- [Your assignment]: Report each line of the listing below that holds "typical".

- [Information supplied]:
= = = = = = =

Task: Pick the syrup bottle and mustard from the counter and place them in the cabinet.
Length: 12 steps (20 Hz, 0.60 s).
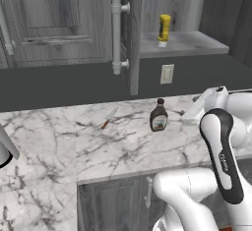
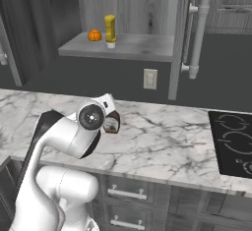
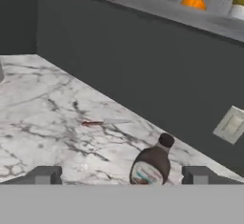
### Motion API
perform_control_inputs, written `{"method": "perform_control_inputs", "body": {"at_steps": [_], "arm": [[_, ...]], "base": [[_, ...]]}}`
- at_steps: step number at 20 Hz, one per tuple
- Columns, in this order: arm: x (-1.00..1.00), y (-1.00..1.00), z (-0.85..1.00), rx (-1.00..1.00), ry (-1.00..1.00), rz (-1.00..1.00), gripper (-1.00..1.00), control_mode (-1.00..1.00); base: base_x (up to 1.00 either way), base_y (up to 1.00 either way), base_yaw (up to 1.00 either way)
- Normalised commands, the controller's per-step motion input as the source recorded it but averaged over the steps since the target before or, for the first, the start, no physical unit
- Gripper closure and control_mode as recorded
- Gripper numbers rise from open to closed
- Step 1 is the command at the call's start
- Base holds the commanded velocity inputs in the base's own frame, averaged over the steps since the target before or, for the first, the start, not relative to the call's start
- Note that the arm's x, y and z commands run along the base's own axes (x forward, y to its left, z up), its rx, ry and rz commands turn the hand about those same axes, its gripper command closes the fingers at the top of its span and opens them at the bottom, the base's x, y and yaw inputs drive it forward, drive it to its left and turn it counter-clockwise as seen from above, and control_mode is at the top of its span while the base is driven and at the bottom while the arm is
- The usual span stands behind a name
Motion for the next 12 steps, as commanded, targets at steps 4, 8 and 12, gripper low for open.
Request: {"method": "perform_control_inputs", "body": {"at_steps": [4,8,12], "arm": [[0.72,0.13,-0.68,-0.09,0.18,0.0,-1.0,-1.0],[0.7,0.12,-0.53,-0.03,0.09,-0.01,-1.0,-1.0],[0.52,0.0,-0.27,0.01,0.02,-0.11,-1.0,-1.0]], "base": [[0.0,0.0,0.0],[0.0,0.0,0.0],[0.0,0.0,0.0]]}}
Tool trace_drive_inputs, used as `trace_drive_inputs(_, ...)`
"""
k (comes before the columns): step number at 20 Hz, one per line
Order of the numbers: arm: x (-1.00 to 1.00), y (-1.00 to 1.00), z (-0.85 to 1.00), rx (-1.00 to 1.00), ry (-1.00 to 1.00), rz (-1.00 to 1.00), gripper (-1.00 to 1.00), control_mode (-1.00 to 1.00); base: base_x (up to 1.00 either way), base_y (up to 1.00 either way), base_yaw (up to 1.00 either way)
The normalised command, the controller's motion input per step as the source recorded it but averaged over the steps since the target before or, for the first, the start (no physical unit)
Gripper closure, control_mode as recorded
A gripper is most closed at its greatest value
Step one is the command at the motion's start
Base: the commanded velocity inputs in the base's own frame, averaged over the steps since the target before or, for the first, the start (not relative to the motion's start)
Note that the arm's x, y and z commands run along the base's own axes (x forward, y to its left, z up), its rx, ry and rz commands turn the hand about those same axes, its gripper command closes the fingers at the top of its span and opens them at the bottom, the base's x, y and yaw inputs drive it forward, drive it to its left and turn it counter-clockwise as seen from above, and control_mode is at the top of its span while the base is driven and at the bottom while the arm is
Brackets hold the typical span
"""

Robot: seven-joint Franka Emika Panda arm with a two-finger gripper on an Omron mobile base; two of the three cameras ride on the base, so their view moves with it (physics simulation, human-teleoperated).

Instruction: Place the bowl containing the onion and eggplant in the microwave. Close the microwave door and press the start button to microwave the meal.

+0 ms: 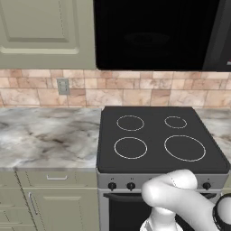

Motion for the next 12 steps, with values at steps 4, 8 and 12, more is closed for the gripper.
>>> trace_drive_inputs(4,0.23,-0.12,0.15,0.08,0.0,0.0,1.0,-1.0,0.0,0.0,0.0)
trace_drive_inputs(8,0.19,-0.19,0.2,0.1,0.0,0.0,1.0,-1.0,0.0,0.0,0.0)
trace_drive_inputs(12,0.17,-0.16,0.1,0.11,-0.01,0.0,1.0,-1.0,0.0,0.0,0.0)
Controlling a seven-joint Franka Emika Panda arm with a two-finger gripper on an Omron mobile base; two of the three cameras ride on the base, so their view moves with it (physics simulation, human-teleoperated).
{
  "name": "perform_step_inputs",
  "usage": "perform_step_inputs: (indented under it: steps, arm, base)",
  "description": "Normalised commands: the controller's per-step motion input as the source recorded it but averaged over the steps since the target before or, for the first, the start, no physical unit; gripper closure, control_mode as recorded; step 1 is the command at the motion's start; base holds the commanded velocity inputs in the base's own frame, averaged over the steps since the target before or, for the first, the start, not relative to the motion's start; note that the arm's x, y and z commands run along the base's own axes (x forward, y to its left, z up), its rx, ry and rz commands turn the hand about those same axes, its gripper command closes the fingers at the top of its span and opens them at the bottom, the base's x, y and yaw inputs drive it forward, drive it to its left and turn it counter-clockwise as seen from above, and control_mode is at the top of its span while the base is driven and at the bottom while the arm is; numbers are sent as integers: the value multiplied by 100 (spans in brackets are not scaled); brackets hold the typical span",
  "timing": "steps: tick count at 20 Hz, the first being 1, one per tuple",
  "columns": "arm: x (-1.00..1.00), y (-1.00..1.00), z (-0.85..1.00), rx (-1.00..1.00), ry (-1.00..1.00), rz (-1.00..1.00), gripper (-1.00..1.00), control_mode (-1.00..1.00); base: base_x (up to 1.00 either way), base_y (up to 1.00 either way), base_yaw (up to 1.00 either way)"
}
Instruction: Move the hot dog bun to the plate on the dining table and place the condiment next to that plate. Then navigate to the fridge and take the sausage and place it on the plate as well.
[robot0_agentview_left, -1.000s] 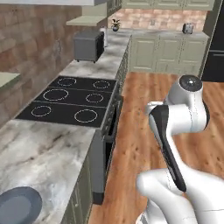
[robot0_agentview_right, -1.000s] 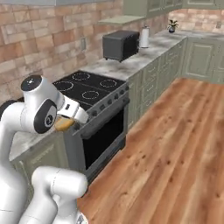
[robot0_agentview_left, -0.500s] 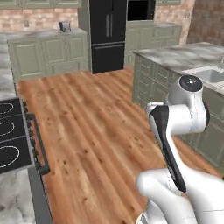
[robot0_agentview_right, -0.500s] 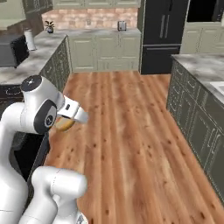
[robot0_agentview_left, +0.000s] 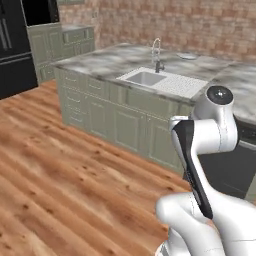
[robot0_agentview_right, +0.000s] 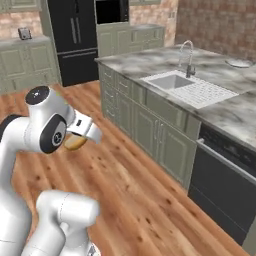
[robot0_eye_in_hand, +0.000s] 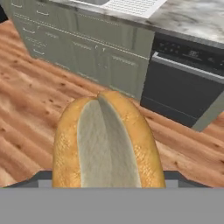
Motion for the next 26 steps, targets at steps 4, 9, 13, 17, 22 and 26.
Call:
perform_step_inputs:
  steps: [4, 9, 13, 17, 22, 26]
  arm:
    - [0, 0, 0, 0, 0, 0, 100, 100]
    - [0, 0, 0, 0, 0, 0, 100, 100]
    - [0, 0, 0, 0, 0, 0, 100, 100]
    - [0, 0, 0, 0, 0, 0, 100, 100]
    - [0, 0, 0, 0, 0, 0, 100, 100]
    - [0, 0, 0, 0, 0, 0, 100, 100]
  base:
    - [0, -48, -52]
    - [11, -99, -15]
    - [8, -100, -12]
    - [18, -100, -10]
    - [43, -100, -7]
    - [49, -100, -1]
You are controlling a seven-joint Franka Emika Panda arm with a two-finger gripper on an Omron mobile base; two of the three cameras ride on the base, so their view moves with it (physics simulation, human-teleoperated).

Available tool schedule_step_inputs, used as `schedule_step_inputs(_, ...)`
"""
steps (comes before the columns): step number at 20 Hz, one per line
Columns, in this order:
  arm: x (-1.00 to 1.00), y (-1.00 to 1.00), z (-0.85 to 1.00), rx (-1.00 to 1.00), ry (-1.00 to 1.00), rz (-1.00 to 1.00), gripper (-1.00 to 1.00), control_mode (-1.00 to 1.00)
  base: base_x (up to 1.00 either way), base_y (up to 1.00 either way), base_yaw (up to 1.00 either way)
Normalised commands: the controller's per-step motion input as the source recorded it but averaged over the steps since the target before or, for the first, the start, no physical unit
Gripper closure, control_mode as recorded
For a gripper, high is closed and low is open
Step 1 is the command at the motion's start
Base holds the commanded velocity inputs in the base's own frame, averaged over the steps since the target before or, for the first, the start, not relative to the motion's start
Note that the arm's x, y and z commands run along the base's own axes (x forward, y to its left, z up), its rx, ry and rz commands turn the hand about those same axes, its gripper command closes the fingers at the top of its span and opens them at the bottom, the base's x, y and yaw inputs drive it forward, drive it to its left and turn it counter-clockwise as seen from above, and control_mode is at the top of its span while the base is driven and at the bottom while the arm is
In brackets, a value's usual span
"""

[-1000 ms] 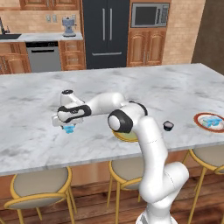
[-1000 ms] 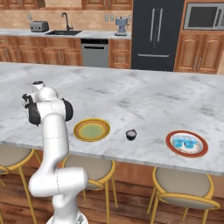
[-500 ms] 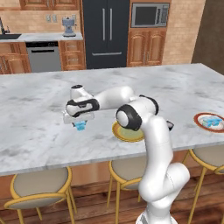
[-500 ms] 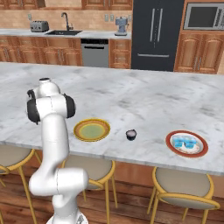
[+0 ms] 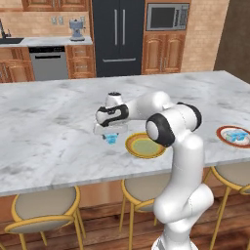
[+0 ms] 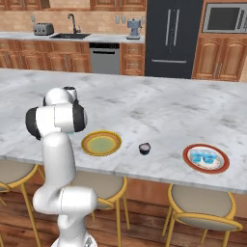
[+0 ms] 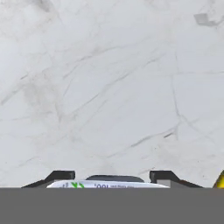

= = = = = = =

- [Answer box]:
Brackets hold the typical span
  "description": "Normalised commands: the controller's per-step motion input as the source recorded it but averaged over the steps since the target before or, for the first, the start, no physical unit; gripper closure, control_mode as recorded; step 1 is the command at the motion's start; base holds the commanded velocity inputs in the base's own frame, averaged over the steps since the target before or, for the first, the start, not relative to the motion's start; note that the arm's x, y and z commands run along the base's own axes (x forward, y to its left, z up), its rx, ry and rz commands turn the hand about those same axes, its gripper command closes the fingers at the top of its span and opens them at the bottom, the base's x, y and yaw inputs drive it forward, drive it to its left and turn it counter-clockwise as seen from above, and control_mode is at the top of its span while the base is driven and at the bottom while the arm is; numbers are sent as integers: the value multiplied by 100 (spans in brackets are not scaled); brackets hold the typical span",

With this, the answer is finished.